* **COLLECTED MATERIAL**
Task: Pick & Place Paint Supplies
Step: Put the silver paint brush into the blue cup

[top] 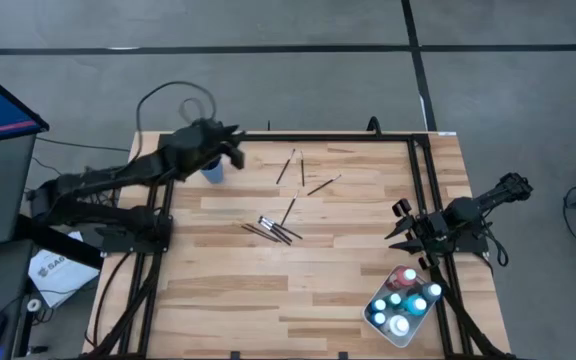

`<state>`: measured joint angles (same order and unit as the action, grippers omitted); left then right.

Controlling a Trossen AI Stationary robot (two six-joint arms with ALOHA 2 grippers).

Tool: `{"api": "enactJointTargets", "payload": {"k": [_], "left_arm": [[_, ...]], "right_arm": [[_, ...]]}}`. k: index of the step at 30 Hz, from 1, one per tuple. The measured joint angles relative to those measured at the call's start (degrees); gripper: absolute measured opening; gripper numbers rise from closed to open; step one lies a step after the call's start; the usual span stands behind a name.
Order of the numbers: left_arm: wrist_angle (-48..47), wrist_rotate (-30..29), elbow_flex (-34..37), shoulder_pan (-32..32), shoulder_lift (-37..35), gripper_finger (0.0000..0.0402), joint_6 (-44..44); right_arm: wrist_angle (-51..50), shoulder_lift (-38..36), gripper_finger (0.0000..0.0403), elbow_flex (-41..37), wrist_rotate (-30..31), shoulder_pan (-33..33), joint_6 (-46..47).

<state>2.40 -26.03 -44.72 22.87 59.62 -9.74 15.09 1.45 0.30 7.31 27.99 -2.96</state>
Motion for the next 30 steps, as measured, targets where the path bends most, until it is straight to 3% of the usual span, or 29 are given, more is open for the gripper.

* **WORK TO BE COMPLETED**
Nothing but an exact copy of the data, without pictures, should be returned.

* **SOLUTION FOR THIS TASK**
Task: Pick & Place Paint Supplies
Step: Put the silver paint brush into the blue cup

[top] 

`<state>`: measured joint angles (same order and unit as the action, grippers omitted); left then right.

Controlling a Trossen AI Stationary robot (two six-joint arms with ALOHA 2 grippers).

Tool: `{"api": "enactJointTargets", "payload": {"k": [_], "left_arm": [[_, ...]], "right_arm": [[_, ...]]}}`. k: index of the step at 30 Hz, from 1, one per tuple. The measured joint angles relative to those measured at the call's start (degrees); gripper: absolute measured opening; gripper numbers rise from closed to open; step one lies a step after the call's start; the usual span stands behind a name.
Order of the numbers: left_arm: wrist_angle (-48..47), wrist_rotate (-30..29), elbow_flex (-34..37), shoulder_pan (-32..32), shoulder_lift (-37..35), gripper_finger (0.0000..0.0402), joint_6 (-44..44); right_arm: wrist_angle (-51..50), shoulder_lift (-38..36), gripper_finger (0.0000..0.0403), elbow_flex (-41..37), wrist_rotate (-30..31), shoulder_pan (-33..33), joint_6 (-46..47).

<state>2.40 -26.03 -44.72 22.87 59.62 -9.74 15.09 1.45 0.30 7.31 27.99 -2.96</state>
Motion for the next 30 steps, as measured, targets where the path bends most, until it is straight to 3% of the usual span, or 29 are given, more is open for the gripper.

There's nothing more to this exercise.